A latent escapism seems to lurk in the recent invigorated interest in spirituality in art, favoring a marketable refuge in individual spiritual experience over engaging with the sticky problematics of the material world. Meanwhile, the demands of contemporary life increasingly restrict most artists’ freedom to proclaim a wholesale rejection of the arts economy. Many artists living or exhibiting in Los Angeles who engage with this matrix of issues use their spiritually inclined work as a vehicle for critiquing capitalist economies while still operating within the commercial gallery market. Los Angeles-based artist Umar Rashid’s (also known as Frohawk Two Feathers) history paintings are almost like palimpsests, juxtaposing diverse geographies, temporalities, and spiritual belief systems in his accounts of empire, especially in early America.
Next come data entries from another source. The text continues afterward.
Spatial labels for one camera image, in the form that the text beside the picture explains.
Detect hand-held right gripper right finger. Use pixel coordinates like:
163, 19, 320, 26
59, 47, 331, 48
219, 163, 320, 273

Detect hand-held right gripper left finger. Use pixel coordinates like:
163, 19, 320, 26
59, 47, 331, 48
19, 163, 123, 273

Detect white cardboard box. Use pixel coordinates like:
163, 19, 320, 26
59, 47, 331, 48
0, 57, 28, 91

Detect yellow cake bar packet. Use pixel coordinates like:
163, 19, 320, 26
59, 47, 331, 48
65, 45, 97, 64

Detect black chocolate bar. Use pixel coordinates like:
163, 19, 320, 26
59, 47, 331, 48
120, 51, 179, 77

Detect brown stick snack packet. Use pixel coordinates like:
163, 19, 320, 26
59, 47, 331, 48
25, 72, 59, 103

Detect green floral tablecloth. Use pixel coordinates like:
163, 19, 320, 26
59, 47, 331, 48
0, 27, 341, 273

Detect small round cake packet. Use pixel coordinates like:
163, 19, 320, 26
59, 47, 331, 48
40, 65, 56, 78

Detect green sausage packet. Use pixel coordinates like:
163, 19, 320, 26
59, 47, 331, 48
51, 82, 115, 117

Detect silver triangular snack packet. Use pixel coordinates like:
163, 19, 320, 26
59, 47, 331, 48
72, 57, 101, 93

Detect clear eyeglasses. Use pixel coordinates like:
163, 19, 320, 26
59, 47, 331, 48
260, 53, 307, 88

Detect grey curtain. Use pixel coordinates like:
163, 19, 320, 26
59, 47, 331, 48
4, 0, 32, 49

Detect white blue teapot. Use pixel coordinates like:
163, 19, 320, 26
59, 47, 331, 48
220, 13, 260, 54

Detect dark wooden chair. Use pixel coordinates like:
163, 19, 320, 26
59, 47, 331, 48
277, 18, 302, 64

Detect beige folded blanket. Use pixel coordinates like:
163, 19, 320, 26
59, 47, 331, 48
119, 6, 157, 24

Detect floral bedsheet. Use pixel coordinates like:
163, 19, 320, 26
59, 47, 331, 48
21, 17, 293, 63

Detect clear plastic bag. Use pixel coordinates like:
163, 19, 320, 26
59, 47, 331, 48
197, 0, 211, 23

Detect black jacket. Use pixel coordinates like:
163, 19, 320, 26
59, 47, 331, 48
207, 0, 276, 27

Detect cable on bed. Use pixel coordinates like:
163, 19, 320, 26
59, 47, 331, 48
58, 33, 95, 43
Featuring imagery associated with the religious and cosmological beliefs of his subjects, his paintings critique the Frenglish colonial instrumentalization of organized religion while also celebrating minoritarian spiritualities.14 And jocularly self-described “spiritual garbage man”15 Moffat Takadiwa, in his 2021–22 exhibition at Craft Contemporary, Witch Craft: Rethinking Power, used the very materials of contemporary empire—post-consumer waste like toothpaste tubes, bottle caps, and zip ties—to create kaleidoscopic sculptures that populate the gallery walls with collections of refuse from out-of-sight landfills. (In Los Angeles, Rashid is represented by Blum & Poe, Takadiwa by Nicodim Gallery.) These artists are not engaging in art against art, instrumentalizing their work in rebellion against the art world, but rather are striking a more ambivalent position to the spiritual and capital—one that can covertly operate within a contemporary market while also critiquing its structures.
From art world shirkers like the TPG artists and Lynch to the sometimes too-radical-to-show Slinger, negotiating the art market alongside unconventional spiritualities can appear a zero-sum game. But perhaps the gulf between heterodox beliefs and the art market is closing. Writer and curator Mark Pilkington argues that “we have entered a new new age”16 in which feelings override facts, and goals to optimize mind, body, and spirit occlude the often harsh material realities of the outside world. Meanwhile, critic J.J. Charlesworth warns that emergent “new magical thinking” in art is not only on the rise but operates as a “projection of wish-fulfillment onto a reality we’d rather withdraw from.”17 In the work of Rashid and Takadiwa, spirituality forms part of a larger critique of capital and colonialism—the outside world, in other words, becomes part of the project. Rather than tuning in and dropping out, perhaps we will see more tuning in and dropping in—critically engaging both a mystical beyond and those more tangible matters shaping our lived realities.